A Rock Star Retreat Gets a Welcome Makeover

 

A Rock Star Retreat Gets a Welcome Makeover

How a Persistent Local Refurbished a Storied Compound Once Home to Jimmy Buffett and Glenn Frey.

By Ali Margo Photography by Brent Moss 5/30/2019 at 2:40pm Published in the Summer 2019 issue of Aspen Sojourner.


Walking through the private covered bridge over Snowmass Creek to Mad Dog Ranch feels like entering another realm—a time from the past when mountain retreats were composed of big land and small cabins, not the other way around. The rushing water of spring runoff thunders below, amplified by the tin roof, while a soft light emanates from the end of the bridge.

The retro-style entrance makes a fitting introduction to this Old Snowmass property, which belonged to not just one but two world-famous musicians who came to Aspen to escape, create, and draw inspiration from a place where the sound of the river drowns out other noise. One of those musicians, Jimmy Buffett, purchased the original house and an adjacent small cabin in 1976; in 1991 Glenn Frey, who had been living in the house next door, bought the property. 

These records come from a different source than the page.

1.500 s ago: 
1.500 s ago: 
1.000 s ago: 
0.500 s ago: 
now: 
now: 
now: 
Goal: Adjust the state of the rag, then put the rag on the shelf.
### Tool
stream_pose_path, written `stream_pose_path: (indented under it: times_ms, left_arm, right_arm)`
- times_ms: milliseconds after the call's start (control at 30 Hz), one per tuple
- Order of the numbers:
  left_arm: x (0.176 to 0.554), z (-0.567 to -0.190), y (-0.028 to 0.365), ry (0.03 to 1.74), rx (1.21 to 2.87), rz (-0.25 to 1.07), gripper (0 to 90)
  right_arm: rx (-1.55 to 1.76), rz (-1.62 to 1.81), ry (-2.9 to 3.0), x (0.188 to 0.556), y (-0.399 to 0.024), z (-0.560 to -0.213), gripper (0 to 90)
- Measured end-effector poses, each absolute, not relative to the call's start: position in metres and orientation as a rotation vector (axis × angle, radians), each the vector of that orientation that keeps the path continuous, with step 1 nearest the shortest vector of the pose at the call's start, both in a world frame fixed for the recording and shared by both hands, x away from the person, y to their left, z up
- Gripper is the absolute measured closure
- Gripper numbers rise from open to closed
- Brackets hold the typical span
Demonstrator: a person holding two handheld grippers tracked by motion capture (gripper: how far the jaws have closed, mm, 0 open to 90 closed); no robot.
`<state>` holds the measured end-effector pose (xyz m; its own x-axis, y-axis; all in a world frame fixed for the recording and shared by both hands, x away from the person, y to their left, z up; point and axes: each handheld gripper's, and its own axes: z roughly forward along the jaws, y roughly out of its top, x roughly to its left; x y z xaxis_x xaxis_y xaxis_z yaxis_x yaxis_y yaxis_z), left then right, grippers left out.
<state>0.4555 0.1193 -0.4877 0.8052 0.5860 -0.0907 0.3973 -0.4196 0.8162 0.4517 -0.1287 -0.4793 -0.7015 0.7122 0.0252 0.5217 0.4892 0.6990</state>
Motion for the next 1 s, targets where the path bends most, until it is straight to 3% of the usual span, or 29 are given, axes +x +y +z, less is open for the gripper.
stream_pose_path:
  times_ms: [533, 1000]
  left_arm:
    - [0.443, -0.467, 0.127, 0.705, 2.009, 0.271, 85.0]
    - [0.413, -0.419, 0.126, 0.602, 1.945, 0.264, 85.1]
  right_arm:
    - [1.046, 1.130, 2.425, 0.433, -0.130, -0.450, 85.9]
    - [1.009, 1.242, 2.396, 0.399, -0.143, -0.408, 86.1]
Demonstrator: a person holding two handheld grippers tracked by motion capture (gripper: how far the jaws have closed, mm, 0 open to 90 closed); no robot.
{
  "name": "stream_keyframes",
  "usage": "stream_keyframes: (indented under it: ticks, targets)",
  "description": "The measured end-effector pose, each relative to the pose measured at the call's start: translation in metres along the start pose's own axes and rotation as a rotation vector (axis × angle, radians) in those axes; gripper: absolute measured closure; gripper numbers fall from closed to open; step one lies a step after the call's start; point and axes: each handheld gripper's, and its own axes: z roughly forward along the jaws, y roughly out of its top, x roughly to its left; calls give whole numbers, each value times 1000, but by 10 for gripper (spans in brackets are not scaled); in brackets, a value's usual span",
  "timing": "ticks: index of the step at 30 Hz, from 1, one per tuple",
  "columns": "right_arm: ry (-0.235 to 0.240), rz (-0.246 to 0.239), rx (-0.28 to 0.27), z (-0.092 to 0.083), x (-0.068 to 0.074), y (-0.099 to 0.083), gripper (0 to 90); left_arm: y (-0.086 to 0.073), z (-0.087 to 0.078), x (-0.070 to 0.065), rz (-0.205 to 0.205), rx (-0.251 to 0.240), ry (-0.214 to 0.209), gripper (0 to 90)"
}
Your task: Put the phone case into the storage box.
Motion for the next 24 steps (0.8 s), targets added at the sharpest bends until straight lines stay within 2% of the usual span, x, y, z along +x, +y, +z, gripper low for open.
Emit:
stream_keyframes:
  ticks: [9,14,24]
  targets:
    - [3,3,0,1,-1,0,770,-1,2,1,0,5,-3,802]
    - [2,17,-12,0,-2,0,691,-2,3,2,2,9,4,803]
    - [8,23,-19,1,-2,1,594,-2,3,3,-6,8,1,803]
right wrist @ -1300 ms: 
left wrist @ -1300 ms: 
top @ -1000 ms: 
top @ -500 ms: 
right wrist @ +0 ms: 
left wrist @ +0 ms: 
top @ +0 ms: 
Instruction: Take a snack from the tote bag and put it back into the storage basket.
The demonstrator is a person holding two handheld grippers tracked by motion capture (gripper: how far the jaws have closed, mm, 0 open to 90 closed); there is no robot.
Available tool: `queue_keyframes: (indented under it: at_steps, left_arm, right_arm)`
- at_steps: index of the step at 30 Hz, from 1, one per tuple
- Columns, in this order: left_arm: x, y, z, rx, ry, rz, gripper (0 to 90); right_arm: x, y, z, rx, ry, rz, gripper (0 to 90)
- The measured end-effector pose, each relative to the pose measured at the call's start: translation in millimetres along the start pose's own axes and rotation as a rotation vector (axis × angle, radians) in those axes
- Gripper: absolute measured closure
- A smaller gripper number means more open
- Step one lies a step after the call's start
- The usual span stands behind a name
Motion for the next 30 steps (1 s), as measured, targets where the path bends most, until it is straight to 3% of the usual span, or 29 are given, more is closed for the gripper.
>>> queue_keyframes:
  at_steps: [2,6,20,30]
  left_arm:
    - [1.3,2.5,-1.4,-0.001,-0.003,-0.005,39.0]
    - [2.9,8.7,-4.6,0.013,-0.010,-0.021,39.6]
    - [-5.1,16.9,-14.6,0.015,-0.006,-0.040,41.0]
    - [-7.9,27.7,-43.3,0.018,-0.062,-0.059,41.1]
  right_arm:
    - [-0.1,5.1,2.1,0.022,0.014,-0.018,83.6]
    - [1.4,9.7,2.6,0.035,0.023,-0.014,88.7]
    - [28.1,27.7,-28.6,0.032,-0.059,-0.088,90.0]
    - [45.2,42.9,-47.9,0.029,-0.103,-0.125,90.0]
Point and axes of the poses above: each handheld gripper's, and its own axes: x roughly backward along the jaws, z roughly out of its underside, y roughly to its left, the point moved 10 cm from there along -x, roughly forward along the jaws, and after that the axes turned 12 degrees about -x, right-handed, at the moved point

Frey named the place Mad Dog Ranch and converted two log outbuildings that Buffett had built into a state-of-the-art recording studio. He recorded his own albums there and hosted other well-known musicians, too. When he moved to Los Angeles in 2010, he took his studio equipment with him. 

The property sat vacant for six years, then went on the market. That’s when longtime local Julie Garside came along. “Everybody knows the covered bridge house,” she says. “I biked by it many times over the years.” 

In summer 2015, she noticed a for-sale sign during one of those bike rides. But it wasn’t until she was laid up after knee surgery the following winter that she contacted a realtor to see Mad Dog Ranch. “I had been looking for a smaller project that might require some updating, like maybe a kitchen and bathroom,” she says. “But the first time I walked onto the property, it felt so good I got goosebumps. I knew this was the place. You could feel the energy of what had taken place here.”

Acquiring it took some persistence, though. Frey’s manager fielded many offers and wanted to be careful about selecting the right buyer. “A lot of people who were looking at it wanted to scrape it and start over,” Garside says. Eventually, all of the pieces fell into place. “It was one of those synchronistic things, which helps, because you don’t question yourself as much,” she notes.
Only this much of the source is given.